WORK TO BE COMPLETED =
Having located "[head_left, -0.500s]", write out its line and the remaining lines of the material exactly, the last one included, but not the pictures.

*** PROVIDED MATERIAL Section Begins ***

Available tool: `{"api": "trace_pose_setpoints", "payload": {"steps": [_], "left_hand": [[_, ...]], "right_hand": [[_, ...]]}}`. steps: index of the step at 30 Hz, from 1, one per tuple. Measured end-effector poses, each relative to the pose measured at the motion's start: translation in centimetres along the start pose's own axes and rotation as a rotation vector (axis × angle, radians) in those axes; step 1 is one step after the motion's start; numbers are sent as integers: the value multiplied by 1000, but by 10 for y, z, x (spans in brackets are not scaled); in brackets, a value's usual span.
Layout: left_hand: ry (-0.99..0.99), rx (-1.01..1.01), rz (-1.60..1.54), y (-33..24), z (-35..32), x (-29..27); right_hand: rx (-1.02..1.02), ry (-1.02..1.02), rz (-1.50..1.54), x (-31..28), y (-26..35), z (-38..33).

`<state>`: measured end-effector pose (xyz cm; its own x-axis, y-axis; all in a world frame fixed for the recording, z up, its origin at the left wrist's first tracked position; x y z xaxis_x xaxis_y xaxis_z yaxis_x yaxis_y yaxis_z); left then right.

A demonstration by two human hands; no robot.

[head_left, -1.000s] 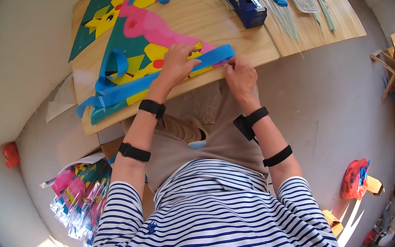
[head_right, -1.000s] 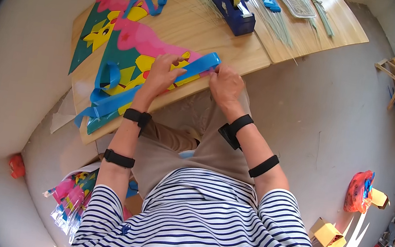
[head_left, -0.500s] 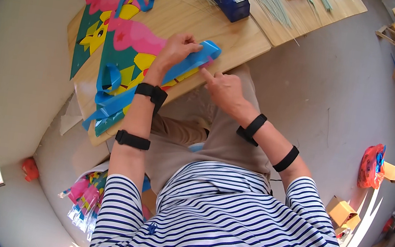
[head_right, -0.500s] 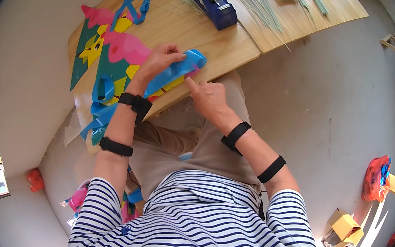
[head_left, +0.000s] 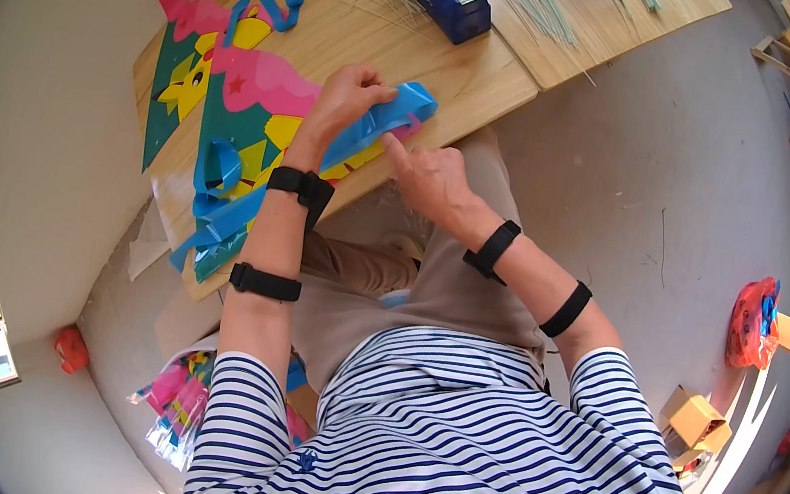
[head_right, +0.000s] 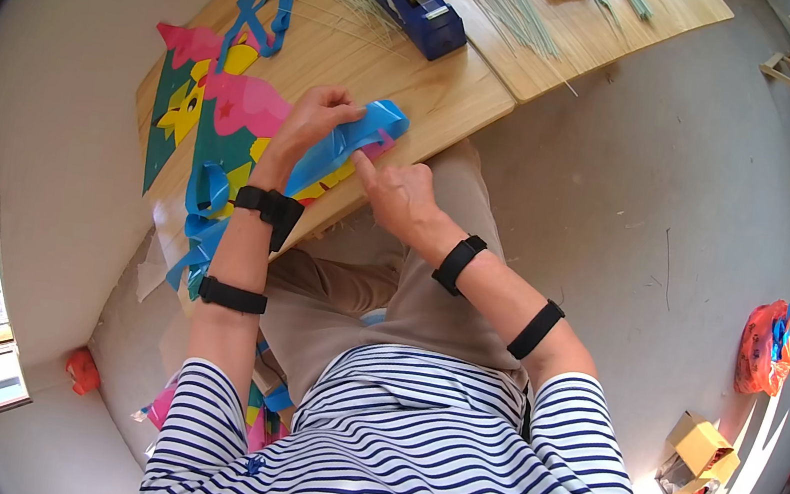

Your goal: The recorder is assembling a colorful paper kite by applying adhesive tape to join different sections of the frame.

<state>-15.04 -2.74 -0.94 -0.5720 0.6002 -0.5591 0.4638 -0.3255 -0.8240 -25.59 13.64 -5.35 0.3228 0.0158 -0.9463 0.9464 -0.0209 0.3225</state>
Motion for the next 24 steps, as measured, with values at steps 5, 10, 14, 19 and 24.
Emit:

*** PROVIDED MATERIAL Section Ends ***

RESULT =
[head_left, -0.500s] 
[head_right, -0.500s] 
[head_left, +0.000s] 
[head_right, +0.000s] 

Your goal: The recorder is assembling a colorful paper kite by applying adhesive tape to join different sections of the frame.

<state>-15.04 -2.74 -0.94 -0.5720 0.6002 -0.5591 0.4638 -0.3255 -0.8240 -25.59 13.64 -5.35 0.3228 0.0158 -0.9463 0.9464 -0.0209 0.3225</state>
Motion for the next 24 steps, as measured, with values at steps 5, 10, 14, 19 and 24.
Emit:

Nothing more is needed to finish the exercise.